He said Ford is working on several technologies designed to make a gasoline or diesel engine run cleaner and more efficient. ``There are many unanswered questions regarding the future of fuel cell technology,'' he said.
``Hydrogen, for sure, is one of the most environmentally responsible fuels. But does a nontraditional fuel demand a nontraditional powertrain? We believe there's a reasonable opportunity for a hydrogen-powered internal combustion engine.''
The AUTOnomy car makes use of other exotic technologies, such as by-wire systems that replace, with electronics, all of the mechanical linkage that connects the brakes, accelerator and steering systems.

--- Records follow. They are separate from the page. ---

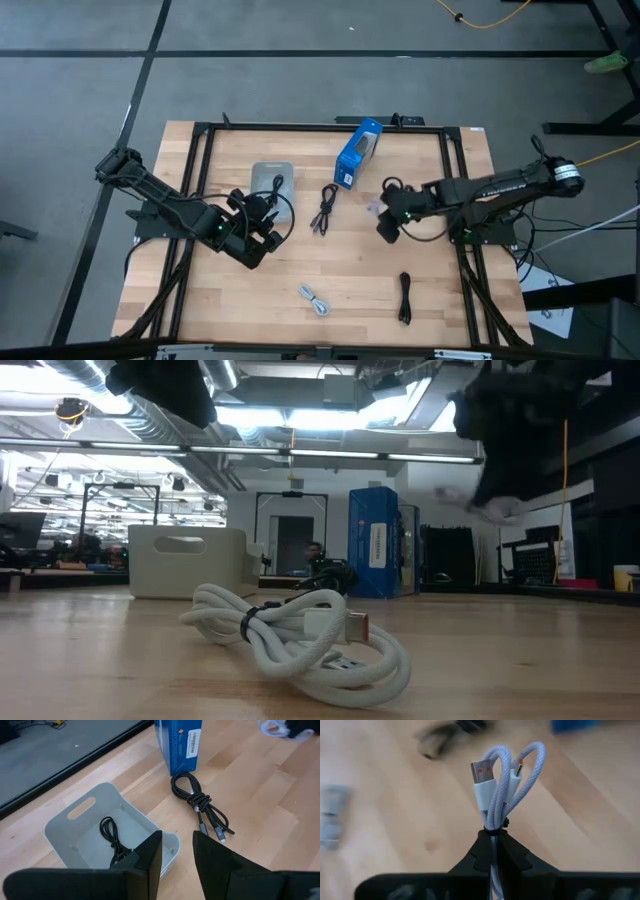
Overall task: Pick and place USB-C Cables
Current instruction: Put the purple charger cable into the white bin
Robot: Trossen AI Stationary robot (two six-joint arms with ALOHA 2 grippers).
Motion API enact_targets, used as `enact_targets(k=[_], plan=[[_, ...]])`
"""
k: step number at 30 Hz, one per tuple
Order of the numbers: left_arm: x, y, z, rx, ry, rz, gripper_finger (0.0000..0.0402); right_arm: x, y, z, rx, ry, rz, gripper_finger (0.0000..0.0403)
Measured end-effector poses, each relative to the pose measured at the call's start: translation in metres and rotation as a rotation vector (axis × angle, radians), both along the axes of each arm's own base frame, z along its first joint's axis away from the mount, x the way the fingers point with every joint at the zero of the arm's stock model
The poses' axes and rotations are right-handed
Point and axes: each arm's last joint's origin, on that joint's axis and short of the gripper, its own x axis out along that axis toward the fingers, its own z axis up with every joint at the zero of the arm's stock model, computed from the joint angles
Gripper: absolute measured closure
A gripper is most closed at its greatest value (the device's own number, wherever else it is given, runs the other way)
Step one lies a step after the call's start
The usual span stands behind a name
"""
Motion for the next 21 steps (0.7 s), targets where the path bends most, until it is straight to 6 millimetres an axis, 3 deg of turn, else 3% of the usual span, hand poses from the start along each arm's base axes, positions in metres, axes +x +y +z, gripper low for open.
enact_targets(k=[10,16,21], plan=[[0.000,0.000,0.000,0.002,0.005,-0.005,0.0298,0.032,0.015,0.018,-0.058,-0.364,0.177,0.0390],[-0.009,-0.010,0.006,0.052,-0.013,-0.064,0.0298,0.062,0.000,0.013,-0.124,-0.517,0.181,0.0390],[-0.018,-0.021,0.010,0.123,-0.062,-0.084,0.0298,0.094,-0.026,0.005,-0.074,-0.604,0.220,0.0390]])
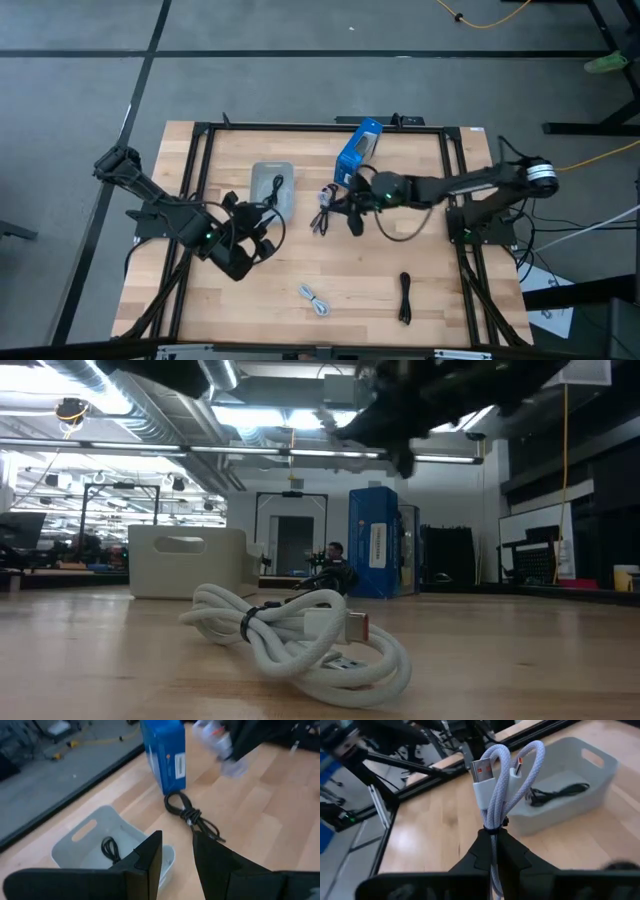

David Wohleen of Delphi Automotive Systems Corp. and Marios Zenios of Motorola Inc. said their companies are poised to play a major role in the development of such cars. Delphi is a fuel cell component supplier, while Motorola is a telematics leader.
Much of Delphi's work on technology involves developing ``smart cars,'' or those that, through sensors and by-wire systems, enable the car to automatically avoid an accident and to anticipate the needs of the driver and occupants. But big hurdles remain.
``Within five to seven years, I think steer-by-wire is possible. The key is to get a fault-tolerance system that can handle the possibility of anomalies,'' Mr. Wohleen said. Mr. Zenios said telematics can transfer data from the car to pinpoint a technical problem, but its key selling point would be to keep the vehicle's occupants informed and entertained without the driver being distracted.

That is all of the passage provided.